## [EXERCISE AIM]
In the data below, find the line with "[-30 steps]" and the line with "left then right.", then restate both and every line between them exactly, minus the pictures.

BEGIN THE DATA

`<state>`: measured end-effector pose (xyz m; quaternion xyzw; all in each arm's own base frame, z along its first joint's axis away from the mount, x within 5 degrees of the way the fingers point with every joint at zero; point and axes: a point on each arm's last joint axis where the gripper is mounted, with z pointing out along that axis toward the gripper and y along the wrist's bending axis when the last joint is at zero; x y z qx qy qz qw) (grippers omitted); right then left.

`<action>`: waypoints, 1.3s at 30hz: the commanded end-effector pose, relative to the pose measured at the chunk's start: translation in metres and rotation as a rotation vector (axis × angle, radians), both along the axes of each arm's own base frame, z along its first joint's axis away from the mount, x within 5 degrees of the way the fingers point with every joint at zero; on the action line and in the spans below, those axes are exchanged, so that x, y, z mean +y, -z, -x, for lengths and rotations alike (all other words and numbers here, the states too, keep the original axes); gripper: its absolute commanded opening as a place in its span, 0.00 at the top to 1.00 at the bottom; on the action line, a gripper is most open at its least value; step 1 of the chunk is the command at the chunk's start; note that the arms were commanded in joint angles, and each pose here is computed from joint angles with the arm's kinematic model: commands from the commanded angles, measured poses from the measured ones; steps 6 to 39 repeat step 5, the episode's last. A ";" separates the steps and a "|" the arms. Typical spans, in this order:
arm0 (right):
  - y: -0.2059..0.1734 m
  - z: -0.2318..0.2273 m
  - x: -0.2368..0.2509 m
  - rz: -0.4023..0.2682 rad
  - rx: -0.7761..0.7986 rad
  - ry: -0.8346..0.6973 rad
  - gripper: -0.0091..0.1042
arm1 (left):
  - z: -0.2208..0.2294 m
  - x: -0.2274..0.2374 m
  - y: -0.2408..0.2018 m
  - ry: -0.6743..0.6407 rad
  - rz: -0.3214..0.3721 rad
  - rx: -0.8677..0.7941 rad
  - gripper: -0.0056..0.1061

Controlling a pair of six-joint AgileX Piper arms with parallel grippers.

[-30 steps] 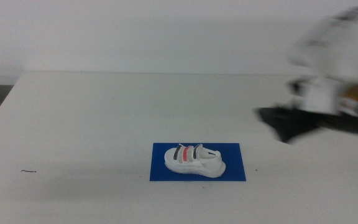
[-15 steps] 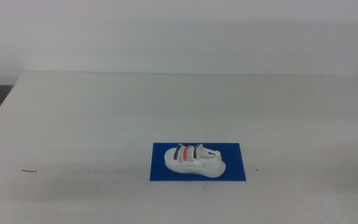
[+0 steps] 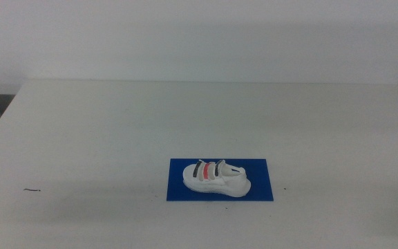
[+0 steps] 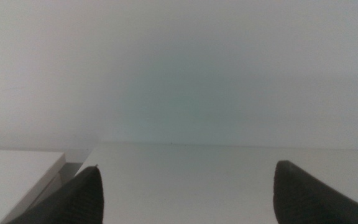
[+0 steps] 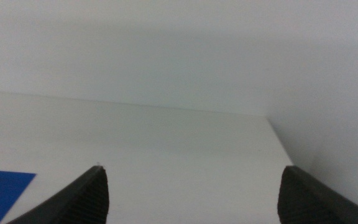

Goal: Use one arm to grab the shoe from the table and place it on the mat.

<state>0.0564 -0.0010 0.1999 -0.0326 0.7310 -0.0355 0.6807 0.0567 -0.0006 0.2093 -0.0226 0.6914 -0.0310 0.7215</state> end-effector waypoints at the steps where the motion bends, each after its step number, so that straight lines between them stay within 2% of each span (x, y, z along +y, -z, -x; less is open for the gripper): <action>1: 0.001 0.000 -0.002 0.014 -0.005 0.030 0.12 | 0.000 0.000 -0.001 0.000 0.001 -0.016 0.11; 39: 0.001 0.000 -0.002 0.006 -0.005 0.038 0.12 | 0.000 0.000 -0.001 0.000 0.001 -0.016 0.11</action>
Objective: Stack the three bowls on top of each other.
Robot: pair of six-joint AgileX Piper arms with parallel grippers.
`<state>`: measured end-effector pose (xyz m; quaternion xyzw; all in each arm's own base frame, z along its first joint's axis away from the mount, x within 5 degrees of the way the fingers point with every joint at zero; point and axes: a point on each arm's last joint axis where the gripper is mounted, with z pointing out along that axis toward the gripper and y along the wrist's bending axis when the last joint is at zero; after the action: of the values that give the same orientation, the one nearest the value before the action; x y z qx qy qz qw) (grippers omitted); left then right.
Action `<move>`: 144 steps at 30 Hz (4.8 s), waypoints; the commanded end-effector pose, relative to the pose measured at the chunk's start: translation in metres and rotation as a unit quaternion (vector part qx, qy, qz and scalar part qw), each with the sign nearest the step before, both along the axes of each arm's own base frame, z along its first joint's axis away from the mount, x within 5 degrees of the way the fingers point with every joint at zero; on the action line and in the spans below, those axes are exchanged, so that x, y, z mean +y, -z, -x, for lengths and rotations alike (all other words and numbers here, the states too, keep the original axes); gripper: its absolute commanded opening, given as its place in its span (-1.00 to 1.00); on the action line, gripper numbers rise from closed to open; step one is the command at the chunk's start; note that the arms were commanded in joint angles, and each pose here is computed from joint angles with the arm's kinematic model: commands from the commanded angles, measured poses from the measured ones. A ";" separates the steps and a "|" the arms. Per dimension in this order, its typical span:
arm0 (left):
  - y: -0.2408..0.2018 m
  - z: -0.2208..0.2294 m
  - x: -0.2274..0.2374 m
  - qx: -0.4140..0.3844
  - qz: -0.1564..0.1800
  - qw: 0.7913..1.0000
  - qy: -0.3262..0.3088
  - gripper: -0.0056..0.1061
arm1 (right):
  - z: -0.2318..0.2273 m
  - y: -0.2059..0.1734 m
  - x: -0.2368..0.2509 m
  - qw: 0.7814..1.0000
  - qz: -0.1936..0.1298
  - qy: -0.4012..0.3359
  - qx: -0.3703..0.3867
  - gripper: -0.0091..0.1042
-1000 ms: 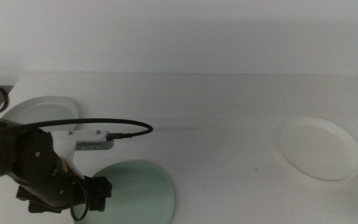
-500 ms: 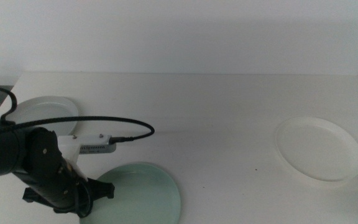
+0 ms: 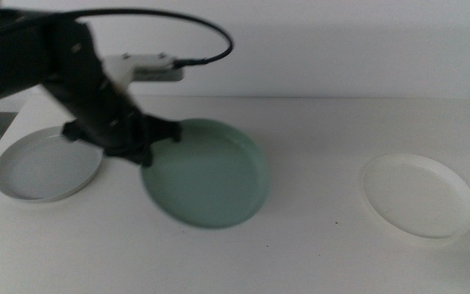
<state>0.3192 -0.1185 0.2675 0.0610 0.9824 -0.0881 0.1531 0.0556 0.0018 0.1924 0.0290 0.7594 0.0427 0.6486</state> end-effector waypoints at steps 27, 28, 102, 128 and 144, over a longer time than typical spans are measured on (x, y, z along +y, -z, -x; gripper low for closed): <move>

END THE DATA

## [ANSWER SPACE]
[-30 steps] 
[-15 steps] 
[+0 steps] 
[+0 steps] 
[+0 steps] 

Goal: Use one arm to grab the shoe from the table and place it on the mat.

<state>0.0564 -0.0010 0.1999 -0.0326 0.7310 -0.0355 0.6807 0.0567 -0.0006 0.2093 -0.0226 0.6914 -0.0310 0.7215</state> end-effector waypoints at the steps where the motion bends, each after its step number, so that straight lines between them stay within 2% of each span (x, y, z along +y, -z, -x; less is open for the gripper): <action>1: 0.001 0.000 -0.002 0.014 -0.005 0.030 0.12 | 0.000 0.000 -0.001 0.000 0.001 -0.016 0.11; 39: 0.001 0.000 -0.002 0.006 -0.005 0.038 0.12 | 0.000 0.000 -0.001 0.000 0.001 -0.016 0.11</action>
Objective: Stack the three bowls on top of each other.
Robot: pair of six-joint AgileX Piper arms with parallel grippers.
`<state>`: measured end-effector pose (xyz m; quaternion xyzw; all in each arm's own base frame, z along its first joint's axis away from the mount, x within 5 degrees of the way the fingers point with every joint at zero; point and axes: a point on each arm's last joint axis where the gripper is mounted, with z pointing out along that axis toward the gripper and y along the wrist's bending axis when the last joint is at zero; after the action: of the values that give the same orientation, the one nearest the value before the action; x y z qx qy qz qw) (grippers omitted); left then right.

With this, the exercise is finished.